Students have also formed close relationships with Lovergine. Senior Vincent Sullivan has known Lovergine since he was a first grade student at West End. “Ever since I can remember, he would go out of his way to give me a high five, or even something simple as a ‘hello,’” Sullivan said. “I was so excited to see a familiar face when I came to the high school; just knowing he would be walking the halls put me at ease. Every time I see him, he takes the time to talk to me. When he retires, the halls will feel empty.” 

Lovergine has formed his own small community within LHS. Every day he, Rainis, Brescia, Assistant Principal Matthew Sarosy, and Guidance Chairperson Laurie Mitchell have coffee together, with a different person buying the coffee each day of the week. Lovergine has also become friends with many members of the staff, including social studies teacher Eric Finder, who shared that Lovergine can be described in one word: “kind.” 

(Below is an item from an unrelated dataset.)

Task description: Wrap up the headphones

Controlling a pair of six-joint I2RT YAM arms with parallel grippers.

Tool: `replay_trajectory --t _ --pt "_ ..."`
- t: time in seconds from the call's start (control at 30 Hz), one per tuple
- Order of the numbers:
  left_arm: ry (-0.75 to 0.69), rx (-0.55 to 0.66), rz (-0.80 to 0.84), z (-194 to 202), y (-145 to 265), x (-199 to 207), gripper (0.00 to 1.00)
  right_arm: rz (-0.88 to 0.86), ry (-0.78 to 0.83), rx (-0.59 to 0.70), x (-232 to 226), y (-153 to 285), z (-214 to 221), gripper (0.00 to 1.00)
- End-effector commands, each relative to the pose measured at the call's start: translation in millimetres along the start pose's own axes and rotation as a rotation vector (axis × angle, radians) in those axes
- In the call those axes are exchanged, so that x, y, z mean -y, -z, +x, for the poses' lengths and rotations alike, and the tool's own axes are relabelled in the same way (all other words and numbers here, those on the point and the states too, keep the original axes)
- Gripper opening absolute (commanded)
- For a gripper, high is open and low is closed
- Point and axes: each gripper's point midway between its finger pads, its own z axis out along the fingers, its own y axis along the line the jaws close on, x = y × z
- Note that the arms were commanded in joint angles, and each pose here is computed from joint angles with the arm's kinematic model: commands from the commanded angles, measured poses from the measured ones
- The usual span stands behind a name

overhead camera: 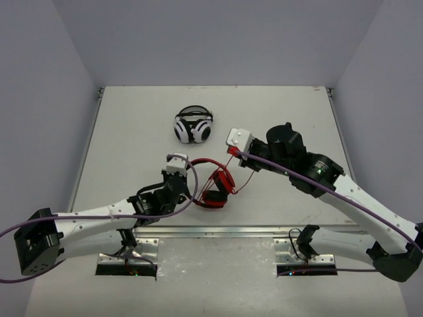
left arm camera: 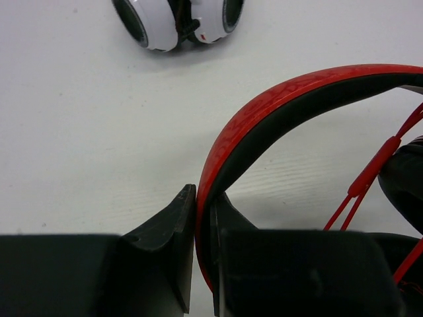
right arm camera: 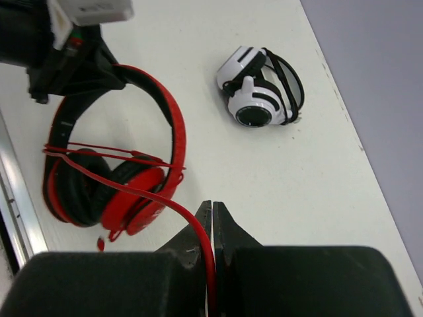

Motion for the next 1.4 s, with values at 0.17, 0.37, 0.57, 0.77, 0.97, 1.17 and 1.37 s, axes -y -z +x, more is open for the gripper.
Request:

Lovergine’s hard work earned him the You Go the Distance Award, which Superintendent Melissa Burak presented him with at the Nov. 10 Board of Education  meeting. Although this award is typically given out at the end of the school year, Burak made an exception in order to honor Lovergine before his retirement. This award recognized him for being a staff member who has gone above and beyond to serve the Lynbrook students and community. Specifically, it was awarded to him because he decided to stay an extra year in order to make sure the transition into the new building went smoothly.

“Mr. Lovergine is a genuinely positive person and kind-hearted,” Burak said. “Lynbrook High School is not just where he works but is his second home. He takes great pride in making the building clean and attractive for all who work and study. We value his work ethic and appreciate his positivity.” 

Burak also discussed her feelings about Lovergine’s retirement, explaining that she has “mixed emotions” because “selfishly, she does not want him to ever leave.” But, she said, “No one deserves to enjoy life more than him. He has given so much to all of us that it is now time for him to do so for himself.”

Lovergine views his retirement as “bittersweet”; while he is sad to leave Lynbrook, he is excited to enjoy more time with his family. He plans to go on more vacations, like to Disney World this February. He is also looking forward to relaxing at home with his wife, his two children and their families, and his dog, Chase. He discussed his time at Lynbrook, explaining that he appreciates “having a great team to work with” and that “working at LHS has been very fulfilling.” He has loved getting to know the staff, administration, and students and will miss the LHS community when he retires. As Brescia stated, Lovergine is leaving LHS “with his head held high.” 

“I couldn’t be happier for the entire Lovergine family that Bob is going to finally retire,” Sarosy said. “While it will be a huge loss for our building, I am so incredibly grateful for all that I have learned from him.”